Thousands are now homeless and, because of prohibitive cost, less than 20% of homes in the hard-hit areas had flood insurance.

Cuba: No one left on their own

Despite the U.S. economic war against Cuba, the government ensures no one is left on their own. That’s because working people led by Fidel Castro ousted the U.S.-backed Batista dictatorship in 1959, bringing to power a government of workers and farmers, and opening the road to a socialist revolution.

The Civil Defense Committee — which is organized by the government and works with the neighborhood Committees for the Defense of the Revolution, the Federation of Cuban Women and other mass organizations — organizes practice sessions so that people across the island know what to do and where to go when a storm is on its way.

Nearly 40,000 people in Pinar del Río alone were evacuated from their homes. Similar evacuations took place from high risk areas across the country.

Up to the last minute, workers and volunteers across the country were cleaning drainage ditches and gratings, removing gasoline pumps from gas stations and doing what they could to protect critical infrastructure.

Medical personnel along with food and medical supplies were sent to more isolated areas ahead of time to make sure they had the resources needed.

Even so, given their resources and the U.S.-rulers’ embargo, the storm shut down the island’s entire electrical system. Without electricity, food spoiled in a country already facing shortages.

Over the last two decades, the revolutionary government and electrical workers have worked to build safeguards into the grid, which was designed in the 1960s with antiquated technology from the Soviet Union. That interlinked system was very vulnerable if even one major unit went down.

Today there are some 20 interconnected electrical subsystems — more than twice what existed up until 2005 — that made it possible to restore power step by step in the eastern, central and western regions and then relink most of the system. In Pinar del Río, where the damage was the most severe, it will take longer.

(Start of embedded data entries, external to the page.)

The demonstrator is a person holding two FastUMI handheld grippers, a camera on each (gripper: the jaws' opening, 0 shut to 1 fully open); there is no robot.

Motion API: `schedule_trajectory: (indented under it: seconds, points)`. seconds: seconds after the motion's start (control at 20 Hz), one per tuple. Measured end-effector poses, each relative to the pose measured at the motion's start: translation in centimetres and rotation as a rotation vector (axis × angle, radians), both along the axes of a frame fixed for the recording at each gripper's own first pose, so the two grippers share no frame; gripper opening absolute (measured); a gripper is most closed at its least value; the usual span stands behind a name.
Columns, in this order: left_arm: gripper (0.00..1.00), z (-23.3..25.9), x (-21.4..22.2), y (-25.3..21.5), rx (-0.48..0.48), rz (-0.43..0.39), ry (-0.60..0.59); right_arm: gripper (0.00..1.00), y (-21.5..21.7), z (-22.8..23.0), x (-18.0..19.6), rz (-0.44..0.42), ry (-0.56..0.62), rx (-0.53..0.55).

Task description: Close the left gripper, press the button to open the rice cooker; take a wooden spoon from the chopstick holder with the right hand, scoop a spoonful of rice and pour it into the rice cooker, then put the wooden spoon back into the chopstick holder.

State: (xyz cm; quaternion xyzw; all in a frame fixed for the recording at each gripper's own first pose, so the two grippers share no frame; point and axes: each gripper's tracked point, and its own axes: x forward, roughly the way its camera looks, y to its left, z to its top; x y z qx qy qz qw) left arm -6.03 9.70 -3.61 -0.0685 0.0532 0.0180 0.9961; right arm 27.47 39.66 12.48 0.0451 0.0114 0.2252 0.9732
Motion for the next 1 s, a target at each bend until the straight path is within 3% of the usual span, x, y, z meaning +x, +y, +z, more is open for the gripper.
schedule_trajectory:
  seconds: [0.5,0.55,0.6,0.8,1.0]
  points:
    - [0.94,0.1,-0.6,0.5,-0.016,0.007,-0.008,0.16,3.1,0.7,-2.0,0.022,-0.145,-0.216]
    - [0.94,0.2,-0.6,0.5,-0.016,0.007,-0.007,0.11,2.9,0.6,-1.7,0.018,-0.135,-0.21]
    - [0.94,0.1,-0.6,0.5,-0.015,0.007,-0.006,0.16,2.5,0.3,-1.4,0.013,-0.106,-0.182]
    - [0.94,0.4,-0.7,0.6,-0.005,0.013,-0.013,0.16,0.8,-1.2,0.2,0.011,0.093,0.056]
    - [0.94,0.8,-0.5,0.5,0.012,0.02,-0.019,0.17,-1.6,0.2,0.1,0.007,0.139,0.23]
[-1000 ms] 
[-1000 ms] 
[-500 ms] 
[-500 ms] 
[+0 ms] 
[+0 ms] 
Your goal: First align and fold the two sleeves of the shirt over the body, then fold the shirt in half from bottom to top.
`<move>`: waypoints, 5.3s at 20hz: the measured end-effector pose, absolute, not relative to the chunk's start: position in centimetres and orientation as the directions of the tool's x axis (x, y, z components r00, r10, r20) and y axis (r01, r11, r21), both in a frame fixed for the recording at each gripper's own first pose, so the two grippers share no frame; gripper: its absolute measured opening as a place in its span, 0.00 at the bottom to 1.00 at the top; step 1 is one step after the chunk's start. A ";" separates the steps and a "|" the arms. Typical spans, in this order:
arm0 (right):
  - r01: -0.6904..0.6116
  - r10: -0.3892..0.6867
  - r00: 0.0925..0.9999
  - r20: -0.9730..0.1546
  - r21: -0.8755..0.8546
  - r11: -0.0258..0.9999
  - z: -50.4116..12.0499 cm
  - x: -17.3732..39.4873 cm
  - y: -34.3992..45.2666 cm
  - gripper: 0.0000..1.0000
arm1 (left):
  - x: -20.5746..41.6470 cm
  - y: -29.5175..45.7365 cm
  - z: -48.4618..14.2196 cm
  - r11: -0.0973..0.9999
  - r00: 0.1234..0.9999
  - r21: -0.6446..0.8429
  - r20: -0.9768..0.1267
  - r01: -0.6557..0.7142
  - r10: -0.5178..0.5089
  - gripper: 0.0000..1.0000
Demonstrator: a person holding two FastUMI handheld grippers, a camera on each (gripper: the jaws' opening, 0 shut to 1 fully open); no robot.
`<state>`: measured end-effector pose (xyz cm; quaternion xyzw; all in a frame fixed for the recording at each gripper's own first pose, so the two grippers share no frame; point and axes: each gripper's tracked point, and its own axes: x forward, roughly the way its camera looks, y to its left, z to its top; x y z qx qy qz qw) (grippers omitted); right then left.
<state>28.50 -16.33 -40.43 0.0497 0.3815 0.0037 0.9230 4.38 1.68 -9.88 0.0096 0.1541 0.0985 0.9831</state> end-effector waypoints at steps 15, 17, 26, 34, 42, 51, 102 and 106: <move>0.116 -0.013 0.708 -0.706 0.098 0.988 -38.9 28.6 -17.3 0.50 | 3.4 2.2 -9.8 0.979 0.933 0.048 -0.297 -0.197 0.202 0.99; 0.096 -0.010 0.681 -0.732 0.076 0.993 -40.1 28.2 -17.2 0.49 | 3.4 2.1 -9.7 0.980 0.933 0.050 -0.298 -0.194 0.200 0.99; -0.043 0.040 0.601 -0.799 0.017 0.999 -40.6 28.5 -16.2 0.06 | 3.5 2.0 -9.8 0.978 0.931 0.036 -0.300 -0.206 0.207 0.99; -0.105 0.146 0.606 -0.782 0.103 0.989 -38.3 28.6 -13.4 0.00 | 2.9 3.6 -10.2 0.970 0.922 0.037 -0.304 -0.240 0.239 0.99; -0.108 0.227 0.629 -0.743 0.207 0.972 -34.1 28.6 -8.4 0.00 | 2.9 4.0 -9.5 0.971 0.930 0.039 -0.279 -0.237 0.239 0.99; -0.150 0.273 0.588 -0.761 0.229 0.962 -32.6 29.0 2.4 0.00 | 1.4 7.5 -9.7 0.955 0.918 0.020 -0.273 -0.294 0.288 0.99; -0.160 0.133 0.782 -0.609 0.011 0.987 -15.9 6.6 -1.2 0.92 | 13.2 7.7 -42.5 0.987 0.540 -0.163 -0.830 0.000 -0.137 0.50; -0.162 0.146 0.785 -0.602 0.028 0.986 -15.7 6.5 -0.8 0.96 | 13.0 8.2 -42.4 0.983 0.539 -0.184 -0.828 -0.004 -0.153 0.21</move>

After several days of power outages some young people in Havana and other parts of the country staged protests demanding speedier restoration of power.

“Protesting is a right,” Luis Antonio Torres Iríbar, president of the Provincial Defense Council in Havana and head of the Communist Party there, said on TV Sept. 30. He noted that Cuban leaders went to the protests to discuss and explain what was being done.

Cuban President Miguel Díaz-Canel was on the scene in the hardest hit provinces soon after the storm was over. “We have to resolve this ourselves, with our own efforts, our own talent,” he said in an Oct. 2 statement from Pinar del Río. Members of the Federation of Cuban Women are going door to door to organize everyone into the effort.

An Oct. 1 article in the daily Granma noted that repairing the damage from Ian is a challenge. It comes on top of an Aug. 5 fire that destroyed half of the oil storage tanks at Cuba’s largest distribution facility in Matanzas.

The article reported workers stepped forward, including “those who have turned their homes into a recharging center for cellphones, those who share their stored water with their neighbors, those who cook for the family on their block who doesn’t have gas, those who after protesting, joined shoulder to shoulder with the president of the Municipal Defense Council to clear the streets of trees and debris.”

“When to some it seems there is no way out,” the paper editorialized Oct. 1, “Cuba has always found it with united work, solidarity and the participation of its own people.”

Unlike Florida, where most government “aid” will be channeled through capitalist contractors who will enrich themselves, in Cuba volunteer brigades of workers and youth from across the island are already joining together to clean up, replant crops and to rebuild homes.

That’s the difference a revolution makes.